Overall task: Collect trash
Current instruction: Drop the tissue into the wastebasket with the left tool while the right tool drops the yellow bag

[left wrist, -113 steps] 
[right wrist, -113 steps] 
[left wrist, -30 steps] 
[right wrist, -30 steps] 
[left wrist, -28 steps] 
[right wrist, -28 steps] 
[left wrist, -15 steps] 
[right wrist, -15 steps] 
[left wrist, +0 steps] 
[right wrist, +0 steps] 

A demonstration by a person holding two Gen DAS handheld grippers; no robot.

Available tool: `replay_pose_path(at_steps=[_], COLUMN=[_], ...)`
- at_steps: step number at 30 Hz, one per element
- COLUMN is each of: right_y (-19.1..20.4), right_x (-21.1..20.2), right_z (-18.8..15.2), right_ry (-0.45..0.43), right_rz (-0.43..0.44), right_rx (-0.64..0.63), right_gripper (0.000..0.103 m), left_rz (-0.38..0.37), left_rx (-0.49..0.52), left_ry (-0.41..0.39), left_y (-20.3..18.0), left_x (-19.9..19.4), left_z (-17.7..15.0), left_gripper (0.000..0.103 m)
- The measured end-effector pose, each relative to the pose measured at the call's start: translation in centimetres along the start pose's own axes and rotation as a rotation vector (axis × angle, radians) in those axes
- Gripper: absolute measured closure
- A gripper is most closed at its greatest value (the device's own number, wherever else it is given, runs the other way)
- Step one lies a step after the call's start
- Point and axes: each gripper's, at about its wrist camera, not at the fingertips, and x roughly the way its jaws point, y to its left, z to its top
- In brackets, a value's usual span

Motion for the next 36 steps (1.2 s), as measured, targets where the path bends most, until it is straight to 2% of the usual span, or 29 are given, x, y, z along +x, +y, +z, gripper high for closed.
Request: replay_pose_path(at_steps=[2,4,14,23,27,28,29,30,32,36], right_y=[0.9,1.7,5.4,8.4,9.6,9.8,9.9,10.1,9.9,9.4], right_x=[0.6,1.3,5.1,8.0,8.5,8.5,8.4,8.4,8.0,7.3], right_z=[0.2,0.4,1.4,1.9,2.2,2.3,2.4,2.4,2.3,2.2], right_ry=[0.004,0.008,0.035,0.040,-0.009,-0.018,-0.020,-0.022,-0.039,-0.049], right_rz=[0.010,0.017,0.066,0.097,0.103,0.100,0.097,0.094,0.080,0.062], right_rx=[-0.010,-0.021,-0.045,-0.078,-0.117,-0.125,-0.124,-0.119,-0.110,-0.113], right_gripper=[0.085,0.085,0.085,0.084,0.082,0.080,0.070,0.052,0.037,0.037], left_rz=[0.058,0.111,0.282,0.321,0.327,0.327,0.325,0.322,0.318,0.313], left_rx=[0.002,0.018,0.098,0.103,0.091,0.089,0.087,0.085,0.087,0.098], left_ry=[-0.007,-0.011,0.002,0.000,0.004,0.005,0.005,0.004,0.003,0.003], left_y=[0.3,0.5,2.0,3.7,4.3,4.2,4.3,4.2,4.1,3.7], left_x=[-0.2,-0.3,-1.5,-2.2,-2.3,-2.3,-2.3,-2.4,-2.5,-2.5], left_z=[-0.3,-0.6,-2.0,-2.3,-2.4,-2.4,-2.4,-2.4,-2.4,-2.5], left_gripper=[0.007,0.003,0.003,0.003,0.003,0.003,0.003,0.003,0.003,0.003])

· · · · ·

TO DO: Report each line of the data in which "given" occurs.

WRITTEN RESPONSE:
- A gripper is most closed at its greatest value (the device's own number, wherever else it is given, runs the other way)
Motion for the next 36 steps (1.2 s), as measured, targets where the path bends most, until it is straight to 2% of the usual span, or 29 are given, x, y, z along +x, +y, +z, gripper high for closed.

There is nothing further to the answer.